First, it granted relief to owners of all homes with values under $413,800 regardless of their incomes or their ability to pay. Most tax experts believe the state’s income-adjusted Property Tax Refund (PTR) program is a more equitable and efficient way to provide relief to Minnesotans who need it most –homeowners and renters with lower incomes and disproportionately high property tax burdens.
Second, by effectively discounting the cost of local government services, the homestead credit encouraged local officials to spend more, knowing that the state would pick up part of the tab.
Despite all of the political rhetoric to the contrary, one thing is clear: Minnesota’s residential property taxes are not out of line in comparison with other states.

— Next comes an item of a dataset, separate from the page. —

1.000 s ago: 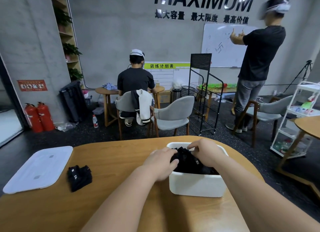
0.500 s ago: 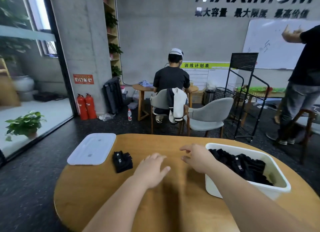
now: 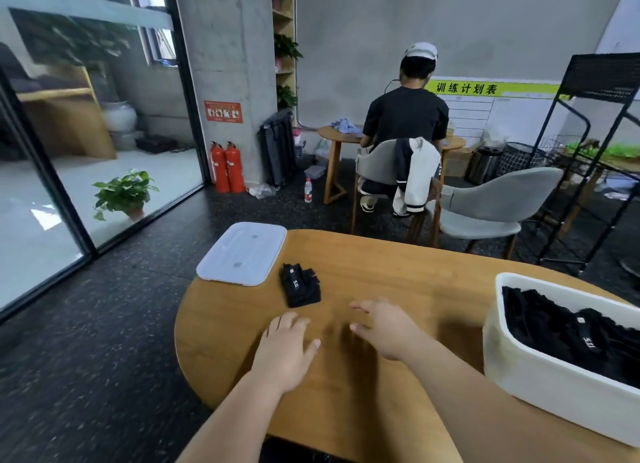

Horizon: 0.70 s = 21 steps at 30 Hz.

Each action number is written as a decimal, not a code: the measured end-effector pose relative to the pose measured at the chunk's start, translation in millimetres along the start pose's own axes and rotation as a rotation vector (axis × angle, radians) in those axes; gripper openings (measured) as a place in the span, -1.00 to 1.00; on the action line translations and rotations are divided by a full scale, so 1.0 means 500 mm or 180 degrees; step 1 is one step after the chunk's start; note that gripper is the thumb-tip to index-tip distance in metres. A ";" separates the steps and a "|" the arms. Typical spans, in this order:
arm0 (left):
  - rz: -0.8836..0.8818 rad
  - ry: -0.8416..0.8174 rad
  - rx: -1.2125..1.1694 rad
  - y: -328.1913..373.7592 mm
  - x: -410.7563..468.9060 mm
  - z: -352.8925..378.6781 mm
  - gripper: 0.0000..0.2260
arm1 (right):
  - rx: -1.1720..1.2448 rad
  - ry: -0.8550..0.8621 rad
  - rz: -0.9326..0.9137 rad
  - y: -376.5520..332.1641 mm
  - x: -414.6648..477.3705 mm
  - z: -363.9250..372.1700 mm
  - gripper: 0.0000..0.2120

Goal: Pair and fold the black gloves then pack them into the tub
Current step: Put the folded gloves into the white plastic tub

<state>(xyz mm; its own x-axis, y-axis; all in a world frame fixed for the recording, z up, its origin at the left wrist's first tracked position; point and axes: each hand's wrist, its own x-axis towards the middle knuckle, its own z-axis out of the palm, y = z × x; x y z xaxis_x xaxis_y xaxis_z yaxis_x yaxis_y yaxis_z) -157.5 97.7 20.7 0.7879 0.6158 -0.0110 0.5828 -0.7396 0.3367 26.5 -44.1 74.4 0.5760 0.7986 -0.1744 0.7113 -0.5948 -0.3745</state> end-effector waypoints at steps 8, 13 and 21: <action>-0.0255 0.0355 0.0222 -0.058 -0.019 0.073 -0.44 | 0.0069 -0.0010 -0.0250 -0.056 0.072 0.072 -0.42; -0.0240 0.0437 0.0256 -0.058 -0.017 0.070 -0.45 | 0.0055 0.0088 -0.0420 -0.107 0.130 0.100 -0.38; -0.0246 0.0504 0.0219 -0.061 -0.011 0.077 -0.48 | -0.0629 -0.0196 -0.0420 -0.150 0.212 0.149 -0.31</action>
<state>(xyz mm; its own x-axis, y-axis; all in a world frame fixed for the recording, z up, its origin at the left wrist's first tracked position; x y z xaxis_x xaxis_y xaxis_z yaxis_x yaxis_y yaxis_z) -172.0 106.6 -25.6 0.7022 0.7025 0.1158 0.6568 -0.7020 0.2754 4.0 92.0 16.1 0.4515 0.8711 -0.1933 0.8472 -0.4865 -0.2134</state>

The MTA’s latest comparison of state taxes, published just last month, shows that Minnesota ranks 21st among all states in property taxes per capita and 26th in property taxes per $1,000 of personal income. The comparison is based on taxes paid in 2010, using data collected by the U.S. Census Bureau.
In other words, Minnesota is about in the middle of the pack when it comes to property taxes. In comparison, Minnesota ranks sixth in state income taxes per capita and 16th in state sales-taxes per capita.
The MTA does a separate study of residential property taxes. In its latest study for 2011, it found that Minnesota property taxes on urban homes ranked 20th in the nation.
Bill Blazar, senior vice president of the Minnesota Chamber of Commerce, tells the story of being at a meeting recently with a businesswoman who happens to live in Wisconsin.
“Someone was complaining about his property taxes and she said, ‘Come over to Wisconsin. Mine are double what you are paying in Minnesota.’”
According to the MTA study, Wisconsin ranks 13th in property taxes per capita and ninth in property taxes per $1,000 of personal income.